Vacui ad liberandum

in #fiction5 years ago

This is an old Finish the Story ending, that I did not, in fact, finish. But then I refound it and now I have! The beginning is an atmospheric and creepy piece called Horror Vacui by @f3nix.


Image by Eak K.


f3nix's beginning

The moonlight descended on the east side of the Wagner Tower like an ancestral bone dust. The ectoplasm of a vague awareness crossed a tenant’s mind seeking for oblivion: finally, the dull blows coming from God knows what remote corner of the old building had decided to quit and he would have slept. However, between the seventy-fifth and seventy-fourth floor, a particularly fine ear could have still seized an intermittent, stifled counterpoint of voices.

“I feel that this unusual condition is helping us bring out some interesting perspectives, Mendo.” In breaking the silence, the psychotherapist’s voice had soon lost its initial momentum.

“...”

“I want you to know that this time won’t be billed, go ahead if you feel like it.” She tried to assume a playful expression. Hidden underneath her short suit jacket, Dr. Wallace’s fingers were nervously playing with a fluorescent orange rubber bracelet.

“No-one is ever suspended, not even now with seventy-four floors of nothing underfoot...”

“Well, this is certainly a positive observation...”

“Shut up, you don’t not know a shit.” An almost calm remark, pronounced with a firmness that hit Dr. Wallace like a bucket of frozen water.

“Have you ever thought, doctor,” Mendo continued, sharply spelling out his last word, “that the fear of emptiness, the horror vacui as they defined it in the Middle Ages, is nothing but the unconscious and desperate attempt to look away from the ultimate truth?”

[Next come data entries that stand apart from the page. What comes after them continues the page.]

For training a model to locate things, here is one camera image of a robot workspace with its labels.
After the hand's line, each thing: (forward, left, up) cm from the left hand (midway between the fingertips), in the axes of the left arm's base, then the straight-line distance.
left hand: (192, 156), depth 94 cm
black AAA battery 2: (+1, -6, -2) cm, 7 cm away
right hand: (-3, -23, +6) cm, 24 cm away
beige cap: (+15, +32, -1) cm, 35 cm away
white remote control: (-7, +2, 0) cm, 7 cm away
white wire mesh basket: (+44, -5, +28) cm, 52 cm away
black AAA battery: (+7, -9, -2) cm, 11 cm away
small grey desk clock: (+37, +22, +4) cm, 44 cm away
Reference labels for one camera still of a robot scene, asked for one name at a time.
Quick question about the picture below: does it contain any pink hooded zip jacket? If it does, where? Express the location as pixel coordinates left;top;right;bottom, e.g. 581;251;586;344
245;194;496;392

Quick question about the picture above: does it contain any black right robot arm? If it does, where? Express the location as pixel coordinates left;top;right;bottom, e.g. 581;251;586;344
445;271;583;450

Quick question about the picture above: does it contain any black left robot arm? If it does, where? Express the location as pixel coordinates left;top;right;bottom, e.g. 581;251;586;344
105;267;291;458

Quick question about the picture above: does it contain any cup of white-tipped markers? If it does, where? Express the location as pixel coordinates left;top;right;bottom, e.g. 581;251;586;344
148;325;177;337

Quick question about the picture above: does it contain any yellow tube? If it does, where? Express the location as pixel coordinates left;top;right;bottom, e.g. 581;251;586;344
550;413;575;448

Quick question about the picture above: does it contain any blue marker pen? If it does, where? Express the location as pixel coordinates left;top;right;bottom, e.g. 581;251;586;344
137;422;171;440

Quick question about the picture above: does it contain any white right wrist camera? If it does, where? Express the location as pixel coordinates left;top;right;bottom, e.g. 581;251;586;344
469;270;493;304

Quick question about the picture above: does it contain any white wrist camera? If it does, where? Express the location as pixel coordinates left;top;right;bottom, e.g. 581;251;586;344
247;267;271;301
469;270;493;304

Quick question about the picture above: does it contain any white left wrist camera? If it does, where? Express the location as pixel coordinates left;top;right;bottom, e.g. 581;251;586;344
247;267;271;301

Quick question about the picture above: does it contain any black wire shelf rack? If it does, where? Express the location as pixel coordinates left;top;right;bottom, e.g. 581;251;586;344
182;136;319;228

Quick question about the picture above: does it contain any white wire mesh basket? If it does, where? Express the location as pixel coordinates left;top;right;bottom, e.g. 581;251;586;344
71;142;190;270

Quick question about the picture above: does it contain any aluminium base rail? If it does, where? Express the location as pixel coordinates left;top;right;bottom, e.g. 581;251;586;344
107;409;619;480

Since the elevator had blocked its descent, the patient had confined himself to a corner on the opposite side of the entrance. His left leg was now dancing grotesquely, animated like it had a life of its own and in contrast with the cadaveric stiffness of his other body parts.

“I never thought of that.” Dr. Wallace wisely responded in brief, observing for the umpteenth time the assistance number carved on the elevator control panel.

“Mmmm...” A growing moan on the other side of the narrow cabin.

The doctor instinctively thought of her daughter that night, when the wind had hit the fixtures of the old house in the mountains so intensely that it produced an endless banshee howl. The little girl had made a sound of compressed horror, just like that.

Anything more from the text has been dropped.